Today, I have a rant for you.
What follows is an example of a conversation that drives me crazy.
Child: Please bring me a spiral notebook with a red cover.
Me: Sorry, I don’t have a spiral notebook with a red cover.
Child (with intensity): But I NEEEEEEEEEED one!!
Here’s where I have to resist the urge to say, “Oh! I didn’t realize you NEEEEEDED one. That changes everything. Let me get my magic wand and conjure one for you.” But instead I follow a strategy of offering alternatives (a blue cover anyone?) or of suggesting a trip to the store the next day. These are rejected as the child insists that the particular item is the only acceptable one and must be presented immediately.
I’m not sure why this bugs me so much. I guess I want them to accept the disappointment without falling apart, but maybe this is too much to expect of a child. They are immature and don’t have the perspective that comes from forty-plus years of making do with what we’ve got.

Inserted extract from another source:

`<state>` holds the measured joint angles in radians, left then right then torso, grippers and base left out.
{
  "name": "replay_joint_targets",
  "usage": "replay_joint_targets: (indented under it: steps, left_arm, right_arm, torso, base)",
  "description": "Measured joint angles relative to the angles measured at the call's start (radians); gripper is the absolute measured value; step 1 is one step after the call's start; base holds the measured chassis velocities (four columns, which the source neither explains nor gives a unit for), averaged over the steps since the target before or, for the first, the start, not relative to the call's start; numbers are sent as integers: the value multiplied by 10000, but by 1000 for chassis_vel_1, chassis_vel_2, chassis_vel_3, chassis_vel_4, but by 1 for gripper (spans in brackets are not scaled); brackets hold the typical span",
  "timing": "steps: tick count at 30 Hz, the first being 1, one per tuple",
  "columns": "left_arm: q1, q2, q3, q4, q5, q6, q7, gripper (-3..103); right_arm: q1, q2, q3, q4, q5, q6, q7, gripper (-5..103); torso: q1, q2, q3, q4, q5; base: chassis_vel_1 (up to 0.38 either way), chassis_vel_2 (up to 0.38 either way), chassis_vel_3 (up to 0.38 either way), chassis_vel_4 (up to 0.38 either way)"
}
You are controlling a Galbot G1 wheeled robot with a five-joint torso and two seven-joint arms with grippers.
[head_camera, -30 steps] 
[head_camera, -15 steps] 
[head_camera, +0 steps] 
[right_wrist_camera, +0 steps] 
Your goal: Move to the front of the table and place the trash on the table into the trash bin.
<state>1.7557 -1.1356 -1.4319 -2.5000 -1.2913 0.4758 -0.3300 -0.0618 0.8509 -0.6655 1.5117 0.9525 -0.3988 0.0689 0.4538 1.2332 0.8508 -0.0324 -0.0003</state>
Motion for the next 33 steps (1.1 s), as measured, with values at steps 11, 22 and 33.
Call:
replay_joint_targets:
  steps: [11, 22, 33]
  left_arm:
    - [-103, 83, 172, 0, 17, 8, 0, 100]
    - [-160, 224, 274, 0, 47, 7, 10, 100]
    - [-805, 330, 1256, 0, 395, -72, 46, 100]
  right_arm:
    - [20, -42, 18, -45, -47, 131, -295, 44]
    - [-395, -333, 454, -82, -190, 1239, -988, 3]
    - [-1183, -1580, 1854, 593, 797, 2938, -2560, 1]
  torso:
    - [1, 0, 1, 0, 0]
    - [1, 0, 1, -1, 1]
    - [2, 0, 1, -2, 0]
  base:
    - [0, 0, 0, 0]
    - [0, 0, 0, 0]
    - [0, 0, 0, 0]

I think it also irritates me because it illustrates the entitlement that children often exhibit. It’s as if Mom and Dad are here to satisfy all their demands; parents must pony up whenever they want.

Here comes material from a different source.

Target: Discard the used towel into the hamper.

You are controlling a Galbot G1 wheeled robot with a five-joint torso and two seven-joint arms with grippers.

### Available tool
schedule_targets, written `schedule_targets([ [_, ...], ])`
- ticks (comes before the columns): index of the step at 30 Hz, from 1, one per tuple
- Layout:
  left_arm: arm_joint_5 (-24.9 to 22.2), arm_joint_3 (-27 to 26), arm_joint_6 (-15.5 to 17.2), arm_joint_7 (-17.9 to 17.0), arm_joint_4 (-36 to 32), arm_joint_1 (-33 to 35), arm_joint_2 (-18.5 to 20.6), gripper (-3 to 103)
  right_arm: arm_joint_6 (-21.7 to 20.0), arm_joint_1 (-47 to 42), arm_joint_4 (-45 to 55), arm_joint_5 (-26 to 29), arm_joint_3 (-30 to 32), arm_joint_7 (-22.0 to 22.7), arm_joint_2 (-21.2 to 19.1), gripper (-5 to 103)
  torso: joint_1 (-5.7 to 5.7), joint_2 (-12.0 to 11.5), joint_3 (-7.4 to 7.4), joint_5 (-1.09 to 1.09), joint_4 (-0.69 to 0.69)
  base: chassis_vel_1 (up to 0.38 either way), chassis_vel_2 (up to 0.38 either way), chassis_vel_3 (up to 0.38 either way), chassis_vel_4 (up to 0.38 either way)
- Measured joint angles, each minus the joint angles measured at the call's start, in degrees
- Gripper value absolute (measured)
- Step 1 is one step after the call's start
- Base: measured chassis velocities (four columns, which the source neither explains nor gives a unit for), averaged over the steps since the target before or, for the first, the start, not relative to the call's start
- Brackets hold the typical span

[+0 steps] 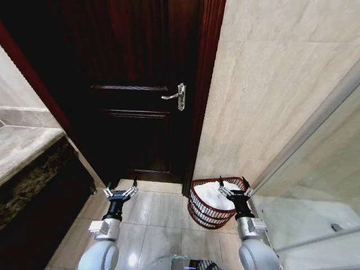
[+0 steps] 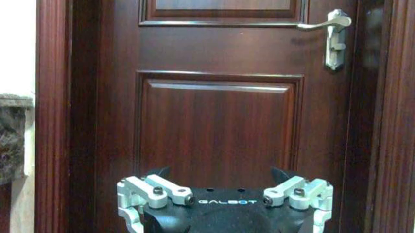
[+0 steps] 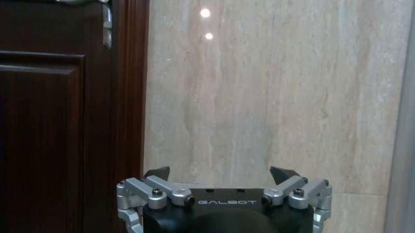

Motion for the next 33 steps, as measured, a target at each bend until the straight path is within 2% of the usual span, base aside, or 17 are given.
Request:
schedule_targets([
  [10, -0.03, -0.38, -0.27, 0.00, -0.03, 0.35, -0.05, 100, 0.00, 0.30, -0.35, -0.22, -1.07, 0.33, -0.12, 100, 0.53, 1.27, 0.74, 0.00, 0.00, 0.021, 0.019, -0.019, -0.020],
  [18, 0.12, -0.42, -0.33, 0.07, -0.02, 0.52, 0.14, 100, 1.37, 1.61, -0.79, -0.44, -2.93, 3.57, -0.23, 100, 1.00, 2.34, 1.35, 0.00, 0.00, 0.023, 0.023, -0.034, -0.029],
  [27, -0.60, -0.38, -0.29, -0.23, 0.07, 0.41, 0.48, 100, 1.50, 1.26, -0.73, 0.05, -2.52, 3.66, -0.28, 100, 1.35, 3.15, 1.82, 0.01, -0.02, -0.001, -0.003, -0.006, -0.013],
  [33, -0.02, -0.56, 0.33, -1.39, -0.29, 0.50, 0.56, 100, 1.51, 1.27, -0.26, 0.88, -1.26, 1.72, -0.55, 100, 1.68, 3.91, 2.24, 0.00, 0.01, 0.000, 0.000, 0.000, 0.000],
])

These situations do drive me crazy. They happen often in our house, and I want those kids to accept that I am not able to give them everything they want. It’s not just that I don’t want to—I am not ABLE to.
Sometimes, though, the above conversation is followed by the child finding her own solution to the problem. Maybe she’ll take the dreaded blue notebook and glue a sheet of red craft paper to the cover. Voila! A red notebook! Every time this happens, she will install in her memory these truths: Mom doesn’t give me everything I want, and it turns out okay. Over time, she will develop perspective.
Have a good rest of the week, everyone.